Most markdown engines allow short tags to stand in for html, so for frequent features you can just use a short tag.

Alternatively you can extend markdown. I wrote a simple text based game engine that was markdown based but I needed some arbitrary additions appropriate for a game.. so I just added a few elements.

hysan 6 hours ago | parent [-]

The author addresses this too. Once you start down this path, you go down the road of non-standardization which means losing portability, etc. I don’t see how this is a point against the author?

henrebotha 12 hours ago | parent | prev | next [-]

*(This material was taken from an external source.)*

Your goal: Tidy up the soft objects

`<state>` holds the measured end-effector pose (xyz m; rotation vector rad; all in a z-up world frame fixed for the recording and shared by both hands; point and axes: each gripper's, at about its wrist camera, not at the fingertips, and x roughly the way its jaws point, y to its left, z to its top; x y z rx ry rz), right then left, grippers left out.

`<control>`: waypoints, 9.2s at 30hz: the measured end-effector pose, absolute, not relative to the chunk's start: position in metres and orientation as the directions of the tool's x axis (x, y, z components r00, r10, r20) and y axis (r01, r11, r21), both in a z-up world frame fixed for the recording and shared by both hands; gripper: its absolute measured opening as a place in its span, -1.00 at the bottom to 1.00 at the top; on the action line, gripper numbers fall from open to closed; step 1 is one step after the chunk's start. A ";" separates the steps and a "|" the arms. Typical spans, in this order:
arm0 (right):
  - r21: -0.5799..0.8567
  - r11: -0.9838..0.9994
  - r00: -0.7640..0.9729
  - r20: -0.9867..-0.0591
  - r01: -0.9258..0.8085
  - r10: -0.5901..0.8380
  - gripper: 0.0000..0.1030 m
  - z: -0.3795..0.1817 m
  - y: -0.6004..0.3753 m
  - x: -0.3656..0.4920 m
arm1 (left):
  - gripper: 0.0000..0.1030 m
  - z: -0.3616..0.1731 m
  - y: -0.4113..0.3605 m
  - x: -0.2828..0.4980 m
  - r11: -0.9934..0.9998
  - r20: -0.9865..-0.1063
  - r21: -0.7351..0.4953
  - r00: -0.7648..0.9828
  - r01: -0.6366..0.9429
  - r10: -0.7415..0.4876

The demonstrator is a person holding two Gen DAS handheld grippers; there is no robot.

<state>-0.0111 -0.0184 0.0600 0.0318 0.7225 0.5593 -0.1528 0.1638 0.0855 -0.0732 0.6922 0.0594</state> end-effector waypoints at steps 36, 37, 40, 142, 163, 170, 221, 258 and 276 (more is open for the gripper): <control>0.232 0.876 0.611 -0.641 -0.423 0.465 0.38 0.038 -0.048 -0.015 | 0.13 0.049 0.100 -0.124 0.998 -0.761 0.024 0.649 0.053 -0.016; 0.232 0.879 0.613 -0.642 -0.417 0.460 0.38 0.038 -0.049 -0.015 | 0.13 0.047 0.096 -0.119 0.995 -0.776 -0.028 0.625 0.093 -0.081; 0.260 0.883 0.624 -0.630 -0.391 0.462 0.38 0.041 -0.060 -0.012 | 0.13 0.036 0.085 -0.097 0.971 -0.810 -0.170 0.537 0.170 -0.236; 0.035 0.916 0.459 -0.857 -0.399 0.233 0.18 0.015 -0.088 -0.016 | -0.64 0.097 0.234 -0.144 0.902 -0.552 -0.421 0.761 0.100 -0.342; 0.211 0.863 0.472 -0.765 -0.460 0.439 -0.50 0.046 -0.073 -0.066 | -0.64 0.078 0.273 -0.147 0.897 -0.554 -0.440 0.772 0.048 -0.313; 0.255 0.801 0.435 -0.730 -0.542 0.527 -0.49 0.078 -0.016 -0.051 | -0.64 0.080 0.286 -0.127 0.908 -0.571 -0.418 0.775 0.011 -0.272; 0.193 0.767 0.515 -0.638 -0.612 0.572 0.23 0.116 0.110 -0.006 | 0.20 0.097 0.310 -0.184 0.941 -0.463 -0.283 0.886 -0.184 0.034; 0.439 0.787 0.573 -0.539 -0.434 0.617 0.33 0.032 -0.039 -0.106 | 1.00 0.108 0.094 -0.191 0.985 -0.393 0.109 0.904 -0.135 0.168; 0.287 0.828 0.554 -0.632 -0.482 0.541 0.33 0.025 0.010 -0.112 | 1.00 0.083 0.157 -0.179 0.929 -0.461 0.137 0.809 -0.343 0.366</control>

There are real limitations to this: You can't arbitrarily mix and match HTML and Markdown. As soon as you introduce an HTML block, you're locked out of Markdown syntax.

AsciiDoc lets you mix and match however you want. Or, put differently: AsciiDoc's superiority over Markdown extends even to being better at shelling out to HTML.

youngtaff 16 minutes ago | parent | next [-]

O’Reilly’s authoring system used to use AsciiDoc (may still do), made me hate AsciiDoc

vidarh 12 hours ago | parent | prev | next [-]

While that's true, I'd take Markdown + extensions to allow inline HTML or custom tags over AsciiDoc any day, even at the cost of losing some compatibility - converting that to plain Markdown is usually easy enough.

tefkah 12 hours ago | parent | prev [-]

mdx does tho. you could just not define any components, then you can nest markdown inside html no problem

hizanberg 3 hours ago | parent | prev [-]

I also put interactive components in my markdown docs, I’m only using Markdown for content now.